_Directions_
Will you give the material below again, every line exactly as it is?

_Collected data_

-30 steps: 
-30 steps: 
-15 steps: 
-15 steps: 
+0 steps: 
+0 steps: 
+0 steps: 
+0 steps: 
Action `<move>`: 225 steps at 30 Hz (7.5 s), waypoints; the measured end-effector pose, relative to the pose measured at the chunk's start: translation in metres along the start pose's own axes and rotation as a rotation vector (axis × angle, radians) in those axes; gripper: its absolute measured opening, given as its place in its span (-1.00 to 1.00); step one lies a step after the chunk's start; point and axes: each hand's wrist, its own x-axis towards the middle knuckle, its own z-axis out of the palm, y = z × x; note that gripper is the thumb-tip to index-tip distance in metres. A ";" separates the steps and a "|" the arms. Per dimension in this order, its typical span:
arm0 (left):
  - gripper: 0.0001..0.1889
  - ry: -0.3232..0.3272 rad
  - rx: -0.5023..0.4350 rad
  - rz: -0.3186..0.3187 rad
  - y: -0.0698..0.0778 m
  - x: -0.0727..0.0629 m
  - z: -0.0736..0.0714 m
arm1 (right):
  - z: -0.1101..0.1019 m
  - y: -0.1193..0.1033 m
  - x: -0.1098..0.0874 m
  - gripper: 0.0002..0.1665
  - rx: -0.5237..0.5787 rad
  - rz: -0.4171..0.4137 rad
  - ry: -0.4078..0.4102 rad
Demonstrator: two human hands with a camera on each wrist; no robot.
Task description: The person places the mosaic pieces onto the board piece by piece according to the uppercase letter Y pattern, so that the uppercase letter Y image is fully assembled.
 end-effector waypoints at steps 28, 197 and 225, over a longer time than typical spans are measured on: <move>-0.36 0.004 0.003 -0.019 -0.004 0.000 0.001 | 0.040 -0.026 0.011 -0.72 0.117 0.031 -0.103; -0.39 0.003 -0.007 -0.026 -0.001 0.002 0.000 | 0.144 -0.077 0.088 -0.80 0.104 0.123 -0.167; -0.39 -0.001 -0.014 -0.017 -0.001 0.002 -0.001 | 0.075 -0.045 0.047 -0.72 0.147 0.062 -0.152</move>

_Reply to the task_
-30 steps: 
-30 steps: 
-15 steps: 
-15 steps: 
+0 steps: 
+0 steps: 
+0 steps: 
+0 steps: 
Action `<move>`: 225 steps at 30 Hz (7.5 s), waypoints; the measured end-effector pose, relative to the pose measured at the chunk's start: translation in metres along the start pose's own axes and rotation as a rotation vector (axis × angle, radians) in those axes; gripper: its absolute measured opening, given as its place in its span (-1.00 to 1.00); step one lies a step after the chunk's start; point and axes: each hand's wrist, its own x-axis towards the middle knuckle, its own z-axis out of the palm, y = z × x; note that gripper is the thumb-tip to index-tip distance in metres. A ";" separates the steps and a "|" the arms. Per dimension in this order, its typical span:
arm0 (left):
  - gripper: 0.0001..0.1889
  - ry: -0.3232..0.3272 rad
  - rx: -0.5023..0.4350 rad
  - rz: -0.3186..0.3187 rad
  - y: -0.0698..0.0778 m
  - x: -0.0727..0.0629 m
  - z: -0.0736..0.0714 m
arm1 (right):
  - z: -0.1101..0.1019 m
  - y: -0.1193..0.1033 m
  - x: -0.1098..0.0874 m
  - gripper: 0.0002..0.1665
  - rx: -0.5237..0.5787 rad
  - rz: -0.4171..0.4137 rad
  - ry: -0.4078..0.4102 rad
Demonstrator: two human hands with a camera on each wrist; no robot.
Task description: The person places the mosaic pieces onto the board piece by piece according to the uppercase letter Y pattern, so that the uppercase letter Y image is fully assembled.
 end-effector waypoints at steps 28, 197 and 225, over a longer time than typical spans are measured on: <move>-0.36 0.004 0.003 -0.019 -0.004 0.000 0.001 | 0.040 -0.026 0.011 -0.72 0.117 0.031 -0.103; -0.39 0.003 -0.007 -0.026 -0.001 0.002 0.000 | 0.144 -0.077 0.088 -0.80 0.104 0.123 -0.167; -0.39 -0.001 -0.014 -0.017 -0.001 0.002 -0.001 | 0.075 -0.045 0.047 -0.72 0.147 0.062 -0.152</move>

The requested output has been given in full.